Read the following passage carefully, and answer the questions.

Securities and Exchange Board of India (SEBI) in 1999 set up a committee under Shri Kumar Mangalam Birla, member SEBI Board, to promote and raise the standards of good corporate governance. The primary objective of the committee was to view corporate governance from the perspective of the investors and shareholders and to prepare a 'Code' to suit the Indian corporate environment.

The mandatory recommendations apply to the listed companies with paid up share capital of Rs. 3 crore and above. The composition of board of directors should be a combination of executive and non-executive directors. Audit committee should contain 3 independent directors with one having financial and accounting knowledge. The Board should hold at least 4 meetings in a year with a maximum gap of 4 months between 2 meetings to review operational plans, capital budgets, quarterly results, minutes of committee's meeting.
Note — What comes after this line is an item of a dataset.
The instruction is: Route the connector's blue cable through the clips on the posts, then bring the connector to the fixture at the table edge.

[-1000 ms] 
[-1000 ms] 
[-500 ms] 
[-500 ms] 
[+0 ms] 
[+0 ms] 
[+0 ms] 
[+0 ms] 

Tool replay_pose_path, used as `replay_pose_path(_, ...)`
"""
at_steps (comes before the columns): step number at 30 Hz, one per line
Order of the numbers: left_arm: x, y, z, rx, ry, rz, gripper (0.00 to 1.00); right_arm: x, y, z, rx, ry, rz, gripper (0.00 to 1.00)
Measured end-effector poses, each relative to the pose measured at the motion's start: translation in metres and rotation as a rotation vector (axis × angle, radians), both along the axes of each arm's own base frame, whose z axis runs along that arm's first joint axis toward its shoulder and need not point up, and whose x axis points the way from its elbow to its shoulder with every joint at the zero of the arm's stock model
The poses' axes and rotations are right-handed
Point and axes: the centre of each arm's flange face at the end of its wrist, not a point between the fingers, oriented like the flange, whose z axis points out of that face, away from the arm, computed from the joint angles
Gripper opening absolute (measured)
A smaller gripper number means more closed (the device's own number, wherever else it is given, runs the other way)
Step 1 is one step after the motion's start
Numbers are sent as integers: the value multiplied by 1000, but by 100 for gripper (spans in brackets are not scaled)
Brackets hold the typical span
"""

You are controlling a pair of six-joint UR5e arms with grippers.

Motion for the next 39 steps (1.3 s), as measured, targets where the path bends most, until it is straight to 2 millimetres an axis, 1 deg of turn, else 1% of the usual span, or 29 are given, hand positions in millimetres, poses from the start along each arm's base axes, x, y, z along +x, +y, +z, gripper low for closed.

The director shall not be member of more than 10 committee and shall not act as chairman of more than 5 committees across all companies.

The non-mandatory recommendations were to apply to all the listed private and public sector companies, their directors, management, employees and professionals associated with such companies. The committee recognizes that compliance with the recommendations would involve restructuring the existing boards of companies. It also recognizes that smaller ones will have difficulty in immediately complying with these conditions.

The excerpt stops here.